Raleigh levantó la pistola unos centímetros y disparó un tiro que pasó rozando la cabeza de Caxton. El sonido del disparo hizo que ambas se encogieran y resonó en la cámara, amplificado por las paredes de piedra. Raeigh hizo una mueca que dejó ver su perversa dentadura, pero entonces volvió a disparar, una y otra vez. Las valiosísimas balas pasaban a pocos centímetros del cuerpo de Caxton y rebotaban escandalosamente por toda la habitación, pero por desgracia ninguna de ellas se desvió tanto como para impactar en Raleigh. Una, en cambio, le agujereó la manga a Caxton. Esta no se atrevió a mirar, pero le pareció que no le había rasgado la piel por poco. Pegó los brazos al cuerpo e intentó no estremecerse demasiado.

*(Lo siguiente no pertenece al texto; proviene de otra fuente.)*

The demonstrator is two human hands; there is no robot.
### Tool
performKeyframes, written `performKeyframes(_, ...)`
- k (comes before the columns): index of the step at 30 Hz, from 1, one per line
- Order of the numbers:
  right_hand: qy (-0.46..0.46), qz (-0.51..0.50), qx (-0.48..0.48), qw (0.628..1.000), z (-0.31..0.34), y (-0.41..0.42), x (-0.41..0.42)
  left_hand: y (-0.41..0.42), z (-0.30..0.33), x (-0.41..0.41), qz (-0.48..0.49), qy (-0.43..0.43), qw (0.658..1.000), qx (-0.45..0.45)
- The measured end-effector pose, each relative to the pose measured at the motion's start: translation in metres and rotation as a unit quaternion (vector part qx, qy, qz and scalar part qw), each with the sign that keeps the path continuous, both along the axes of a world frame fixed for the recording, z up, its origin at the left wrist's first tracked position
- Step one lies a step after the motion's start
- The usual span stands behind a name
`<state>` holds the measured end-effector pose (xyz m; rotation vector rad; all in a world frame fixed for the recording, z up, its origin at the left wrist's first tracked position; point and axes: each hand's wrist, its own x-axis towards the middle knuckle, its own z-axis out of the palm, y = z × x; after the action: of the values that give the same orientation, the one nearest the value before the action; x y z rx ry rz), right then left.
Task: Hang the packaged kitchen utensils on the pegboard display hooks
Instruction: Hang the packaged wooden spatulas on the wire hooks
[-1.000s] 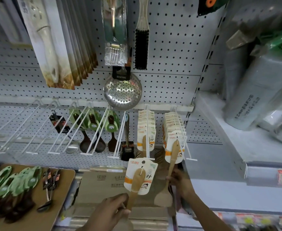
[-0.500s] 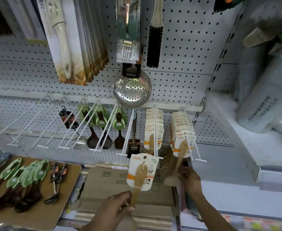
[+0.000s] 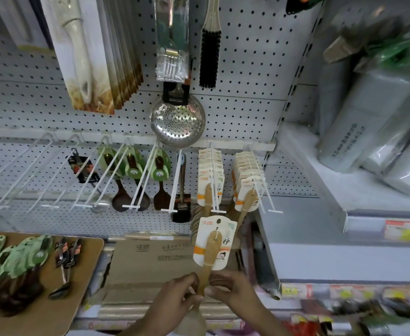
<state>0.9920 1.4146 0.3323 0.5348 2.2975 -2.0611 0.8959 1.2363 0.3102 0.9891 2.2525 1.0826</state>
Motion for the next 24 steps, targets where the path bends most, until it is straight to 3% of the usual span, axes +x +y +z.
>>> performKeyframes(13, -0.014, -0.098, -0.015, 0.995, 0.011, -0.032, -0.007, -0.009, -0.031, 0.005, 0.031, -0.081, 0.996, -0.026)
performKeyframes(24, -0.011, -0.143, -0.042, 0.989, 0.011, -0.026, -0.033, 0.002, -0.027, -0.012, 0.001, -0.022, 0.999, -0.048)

Raleigh continuó disparando y contando en voz alta, aunque sus palabras eran inaudibles hasta que dejó de disparar.
—Dieciséis.
A Caxton aún le pitaban los oídos cuando la vampira sopló el cañón de la pistola y, sin volver a poner el seguro, se la guardó en una de las correas del chaleco.
—Bueno, andando.
Caxton iba delante. Raleigh le iba dando empujones. Avanzaban por un pasillo iluminado por luz eléctrica. Jameson debía de haber realizado la instalación, pues generalmente las minas estaban a oscuras a excepción de las luces de los cascos de los mineros y de sus equipos de iluminación. De vez en cuando, una galería se alejaba del corredor principal, pero éstas estaban a oscuras. Eran pasillos silenciosos y desiertos abiertos en la roca, donde tan sólo se oía el ruido del polvo al caer y las rocas al encajar. En su día, esas galerías retumbaban mientras los mineros horadaban la roca para extraer el carbón a toneladas. Ahorra era un lugar tan silencioso como la tumba en que se había convertido.